Large file I/O (F90 with ifort) -- degradation with increased file size

mpbro · ‎01-09-2008

I have an application which needs to do a lot of I/O on large files (>1TB/run). Thus it is unsurprising that I'm worried about speed. I wrote a test program which simply allocates an array of variable size, writes that array to /tmp/, and reads it back. I will attach that program below:

!-----------------------------------------------------------------------
program IOSpeed

use system_time_mod
use ifport

implicit none

integer :: l, n, n1, n2, n3, iostat, sysstat
real :: fs
type(timer) :: tr, tw
real, dimension(:,:,:), allocatable :: data

call system_time_init()

!---------------------------------------------------------------------
! Loop over increasing file size,
!---------------------------------------------------------------------
sysstat = system("touch /tmp/test")
do l=1,10

n = 512000*(2**l)
n1 = 512
n2 = 1000
n3 = n/n1/n2

allocate( data(n1,n2,n3) )
sysstat = system("rm /tmp/test")
open(1,file='/tmp/test',form='BINARY',status='NEW',iostat=iostat)

call start_timer(tw)
write(1) data
call stop_timer(tw)

rewind(1)

call start_timer(tr)
read(1) data
call stop_timer(tr)

fs = (1.0*n*4)/1024000

write(0,*) fs,fs/tw%telapsed,fs/tr%telapsed

close(1)
deallocate(data)
end do
!---------------------------------------------------------------------

call exit(0)

end program IOSpeed
!-----------------------------------------------------------------------

A few caveats about the code:
1) I'm using the Intel fortran compiler, hence the use ifport to enable system calls
2) I'm using a timing module of my own creation (just a front-end for system_clock())
3) The BINAR Y file type is not necessarily a fortran standard (to my knowledge)

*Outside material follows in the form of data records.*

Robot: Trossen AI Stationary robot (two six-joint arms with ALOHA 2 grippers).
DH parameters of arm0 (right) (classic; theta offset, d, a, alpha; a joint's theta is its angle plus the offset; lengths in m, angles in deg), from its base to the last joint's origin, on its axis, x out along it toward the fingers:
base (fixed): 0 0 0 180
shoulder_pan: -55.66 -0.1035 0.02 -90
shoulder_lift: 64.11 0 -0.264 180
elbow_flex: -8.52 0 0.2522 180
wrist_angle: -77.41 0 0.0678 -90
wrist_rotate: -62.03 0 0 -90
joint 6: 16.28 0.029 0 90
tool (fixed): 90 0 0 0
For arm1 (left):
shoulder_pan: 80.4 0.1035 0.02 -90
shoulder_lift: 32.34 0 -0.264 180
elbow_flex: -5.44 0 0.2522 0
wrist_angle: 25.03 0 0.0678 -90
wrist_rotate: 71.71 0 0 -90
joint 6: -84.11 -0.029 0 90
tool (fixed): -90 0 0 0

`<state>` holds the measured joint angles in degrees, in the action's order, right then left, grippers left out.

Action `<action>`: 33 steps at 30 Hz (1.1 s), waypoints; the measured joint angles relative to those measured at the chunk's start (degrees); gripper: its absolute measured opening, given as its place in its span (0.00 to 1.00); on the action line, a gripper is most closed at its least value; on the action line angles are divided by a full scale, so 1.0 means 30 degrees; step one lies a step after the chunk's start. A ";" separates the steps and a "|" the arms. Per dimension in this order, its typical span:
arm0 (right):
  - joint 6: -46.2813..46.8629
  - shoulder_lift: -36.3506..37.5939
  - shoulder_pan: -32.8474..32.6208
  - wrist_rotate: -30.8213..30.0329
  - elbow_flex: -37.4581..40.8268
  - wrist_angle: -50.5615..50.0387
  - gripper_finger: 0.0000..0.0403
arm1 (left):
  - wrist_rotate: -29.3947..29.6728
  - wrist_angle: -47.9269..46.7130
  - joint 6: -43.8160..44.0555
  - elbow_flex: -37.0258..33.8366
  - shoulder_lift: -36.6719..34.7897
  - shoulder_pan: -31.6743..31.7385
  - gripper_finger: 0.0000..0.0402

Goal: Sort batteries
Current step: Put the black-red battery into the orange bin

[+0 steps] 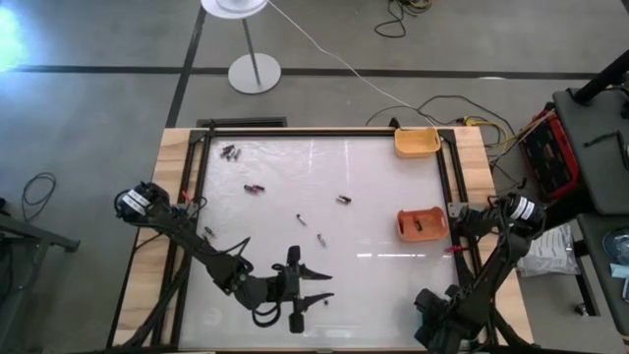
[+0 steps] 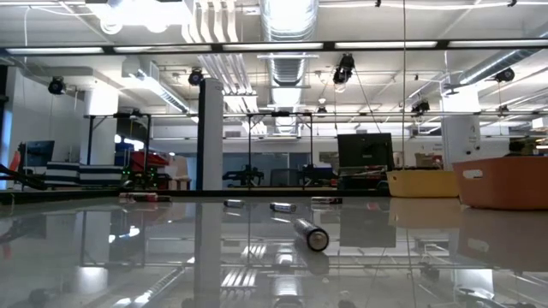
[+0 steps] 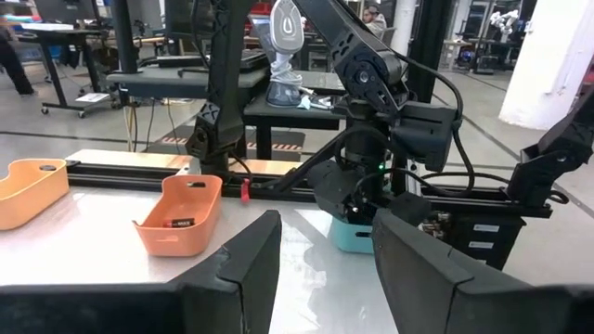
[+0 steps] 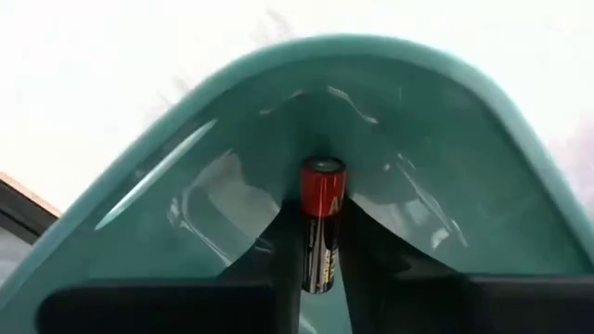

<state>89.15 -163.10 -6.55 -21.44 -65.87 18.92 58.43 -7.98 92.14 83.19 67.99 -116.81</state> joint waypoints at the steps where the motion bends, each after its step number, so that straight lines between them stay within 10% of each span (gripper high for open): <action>1: 0.0000 0.0106 -0.0007 -0.0110 -0.0031 -0.0206 0.09 | -0.0003 0.0000 -0.0003 0.0000 -0.0002 -0.0028 0.38; 14: -0.1104 0.2513 -0.0046 0.0278 -0.3854 -0.5897 0.11 | -0.0007 -0.0745 -0.0006 0.0015 -0.0015 -0.1134 0.38; 21: -0.1535 0.4294 0.1061 -0.3774 -0.6036 -1.2368 0.09 | -0.0015 -0.1632 0.0383 -0.0034 0.0329 -0.2259 0.38; 33: -1.3544 0.8135 1.4551 -0.4410 -0.0024 -1.2605 0.09 | 0.0987 -0.3395 0.2426 -0.0131 0.1537 -0.3643 0.38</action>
<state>48.52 -138.70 37.10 -34.67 -65.94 -18.90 61.39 -18.17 99.42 82.79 72.60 -127.74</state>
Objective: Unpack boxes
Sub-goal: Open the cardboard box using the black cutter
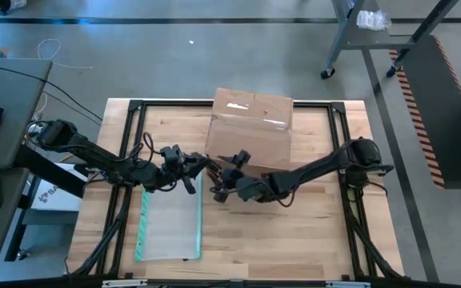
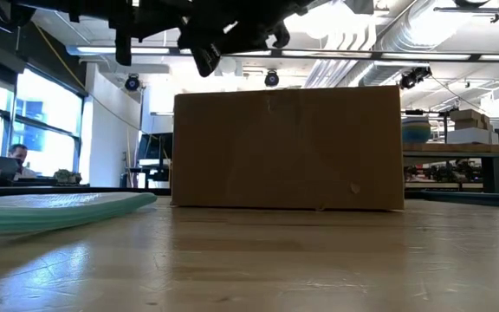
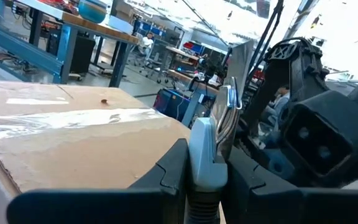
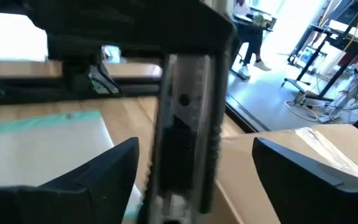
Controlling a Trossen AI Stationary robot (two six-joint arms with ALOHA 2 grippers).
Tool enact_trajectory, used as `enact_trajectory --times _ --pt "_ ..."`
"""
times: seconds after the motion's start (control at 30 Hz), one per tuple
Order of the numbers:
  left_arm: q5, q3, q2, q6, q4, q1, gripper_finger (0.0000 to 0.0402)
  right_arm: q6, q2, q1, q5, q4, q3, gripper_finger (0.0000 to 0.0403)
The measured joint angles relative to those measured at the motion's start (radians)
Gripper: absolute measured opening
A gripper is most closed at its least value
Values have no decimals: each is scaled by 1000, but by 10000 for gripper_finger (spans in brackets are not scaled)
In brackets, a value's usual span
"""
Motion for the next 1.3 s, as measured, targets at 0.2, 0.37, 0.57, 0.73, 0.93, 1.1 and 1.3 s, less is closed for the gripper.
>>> enact_trajectory --times 0.2,0.37,0.57,0.73,0.93,1.1,1.3 --pt "-4 0 0 1 1 0 42 21 14 -3 62 24 0 245" --pt "-9 1 0 1 1 0 42 37 14 -16 33 18 0 162" --pt "1 1 0 7 -5 0 53 30 8 -22 19 4 0 117" --pt "88 1 0 47 -2 -2 98 51 -41 3 63 -67 -1 116" --pt "167 1 0 52 -14 -3 153 216 -209 20 156 -379 0 116" --pt "257 1 12 19 -86 23 156 412 -391 41 34 -719 1 116" --pt "428 1 103 -55 -204 135 109 669 -561 72 -198 -1082 1 114"
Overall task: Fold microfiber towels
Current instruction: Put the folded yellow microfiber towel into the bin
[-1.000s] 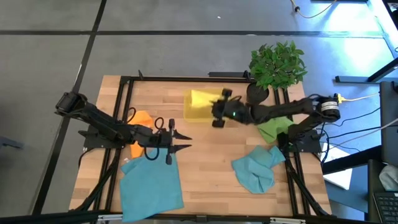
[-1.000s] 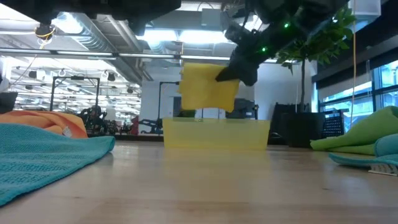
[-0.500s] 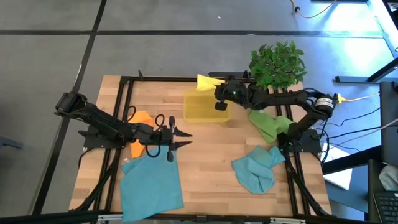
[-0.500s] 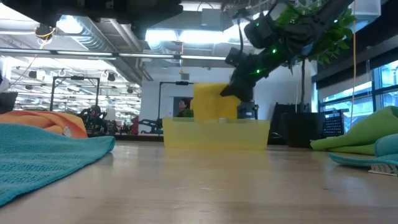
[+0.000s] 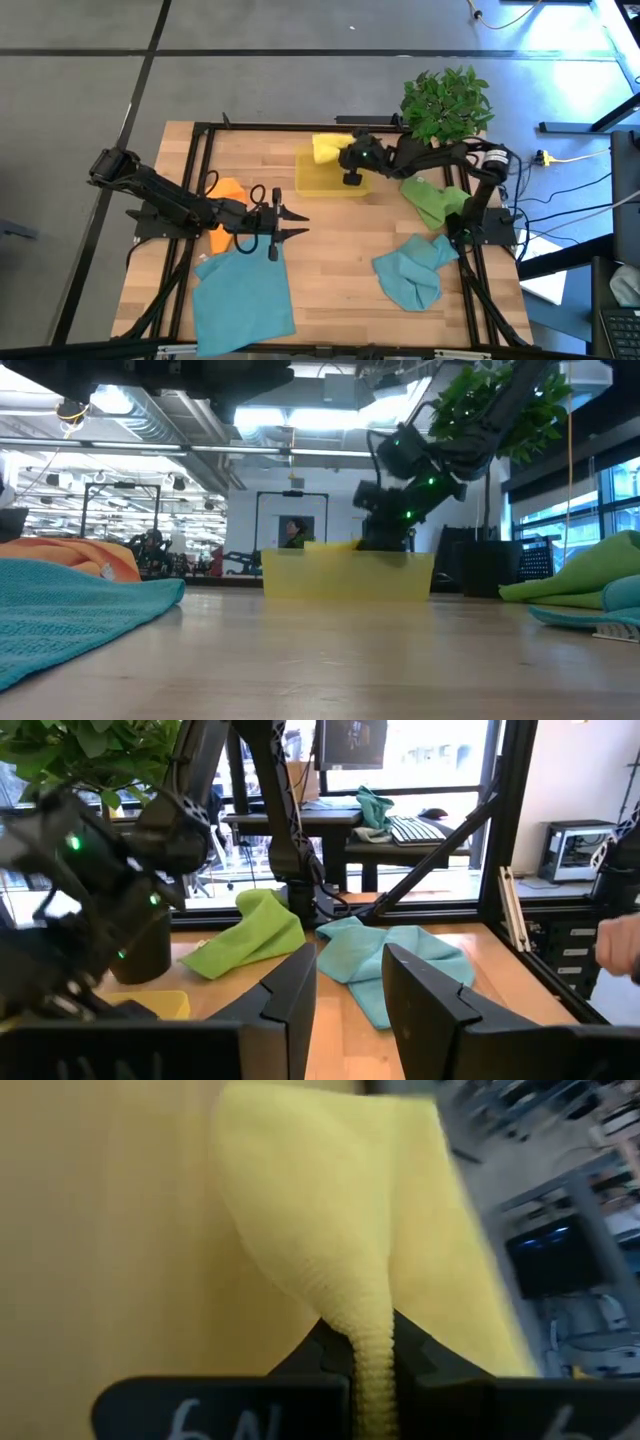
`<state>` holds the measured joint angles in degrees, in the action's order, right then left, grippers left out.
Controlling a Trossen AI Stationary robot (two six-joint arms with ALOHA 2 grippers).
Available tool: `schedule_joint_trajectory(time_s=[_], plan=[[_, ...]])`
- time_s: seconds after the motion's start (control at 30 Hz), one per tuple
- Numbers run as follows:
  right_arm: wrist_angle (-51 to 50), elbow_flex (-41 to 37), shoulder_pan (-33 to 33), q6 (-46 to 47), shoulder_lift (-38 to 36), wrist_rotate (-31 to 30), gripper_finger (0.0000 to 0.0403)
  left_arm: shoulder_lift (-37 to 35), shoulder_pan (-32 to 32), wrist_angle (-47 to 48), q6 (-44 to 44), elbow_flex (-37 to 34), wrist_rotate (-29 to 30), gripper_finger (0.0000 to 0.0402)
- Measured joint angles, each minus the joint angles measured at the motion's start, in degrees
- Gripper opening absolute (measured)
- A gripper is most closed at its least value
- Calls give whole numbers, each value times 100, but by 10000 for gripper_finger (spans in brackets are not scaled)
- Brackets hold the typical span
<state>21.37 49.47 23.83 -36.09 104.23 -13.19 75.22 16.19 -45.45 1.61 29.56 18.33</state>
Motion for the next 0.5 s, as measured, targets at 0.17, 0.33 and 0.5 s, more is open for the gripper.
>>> schedule_joint_trajectory(time_s=[0.17,0.33,0.5], plan=[[-7,0,-117,1,390,71,15,4,0,109,0,0,0,109],[-210,0,-125,125,546,481,15,4,0,133,-1,2,0,109],[-337,7,-125,156,548,586,30,4,0,134,0,2,0,109]])
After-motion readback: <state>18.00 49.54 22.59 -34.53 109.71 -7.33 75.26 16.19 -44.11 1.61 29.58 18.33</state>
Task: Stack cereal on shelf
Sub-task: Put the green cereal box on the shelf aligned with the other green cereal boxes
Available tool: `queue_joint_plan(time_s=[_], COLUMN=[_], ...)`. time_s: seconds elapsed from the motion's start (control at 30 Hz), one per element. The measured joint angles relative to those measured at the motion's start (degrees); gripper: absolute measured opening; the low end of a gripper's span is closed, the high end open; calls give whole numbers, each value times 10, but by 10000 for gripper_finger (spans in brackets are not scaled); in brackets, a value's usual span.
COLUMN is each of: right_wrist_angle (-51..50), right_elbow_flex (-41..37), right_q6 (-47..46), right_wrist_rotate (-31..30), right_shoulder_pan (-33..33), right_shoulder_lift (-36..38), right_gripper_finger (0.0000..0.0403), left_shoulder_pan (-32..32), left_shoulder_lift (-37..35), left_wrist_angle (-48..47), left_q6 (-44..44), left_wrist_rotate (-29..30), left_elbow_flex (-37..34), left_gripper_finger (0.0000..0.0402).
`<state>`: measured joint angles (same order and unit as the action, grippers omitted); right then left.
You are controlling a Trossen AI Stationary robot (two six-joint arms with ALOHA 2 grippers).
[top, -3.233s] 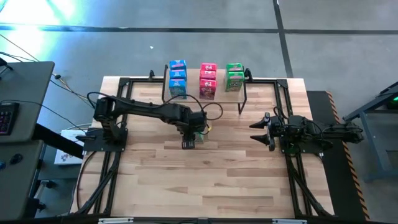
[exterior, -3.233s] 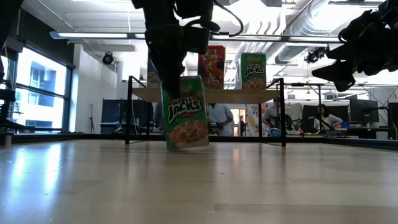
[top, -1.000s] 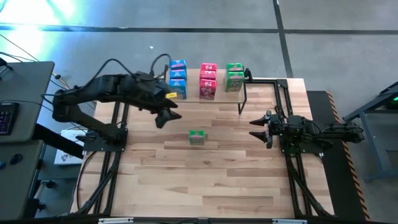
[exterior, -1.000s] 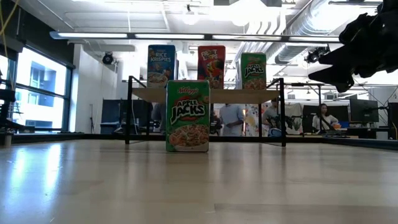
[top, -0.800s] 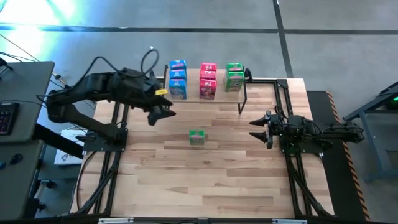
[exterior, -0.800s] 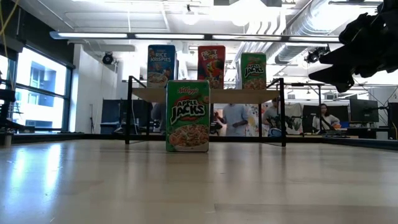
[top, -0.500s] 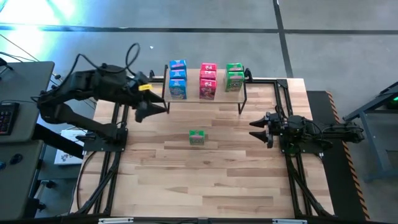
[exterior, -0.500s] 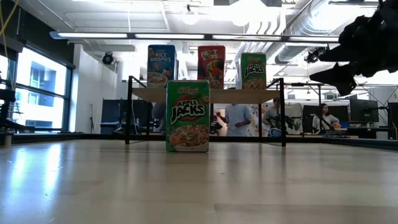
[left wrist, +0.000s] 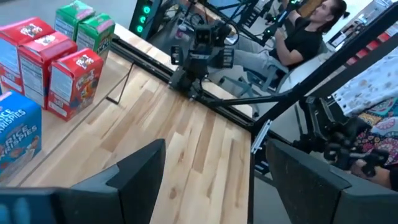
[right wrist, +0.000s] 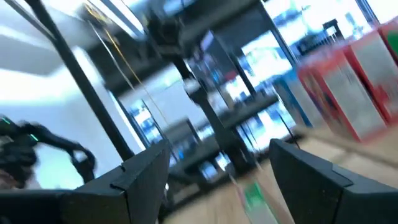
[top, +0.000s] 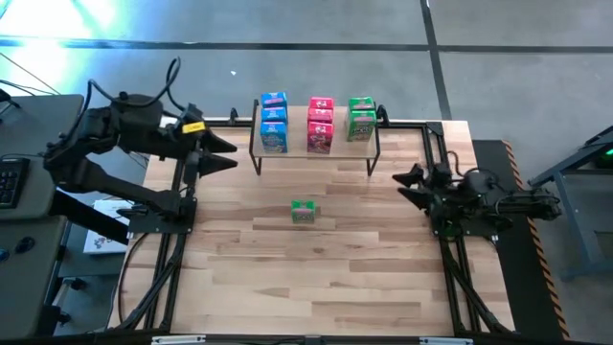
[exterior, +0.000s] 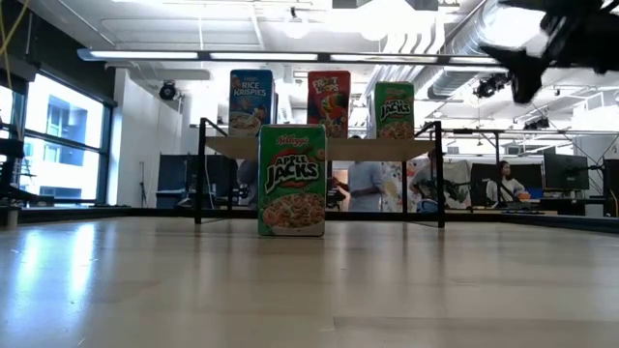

I'm using the following ifort flags:

-assume bscc -assume byterecl -fpp -mtune=pentium4 -O3 -static-intel -vms -w -WB -threads

If you run the code, for each file size, it prints the file size, and the I/O speed for the read and write in MB/sec.

My machine:
1) Intel quad core 64-bit, 4GB shared memory
2) Fedora Core 7
3) /tmp is ext3 (I converted another disk to ext2 (no journaling) and see the same behavior)

Here is a GNUPLOT figure of the performance, for three separate runs.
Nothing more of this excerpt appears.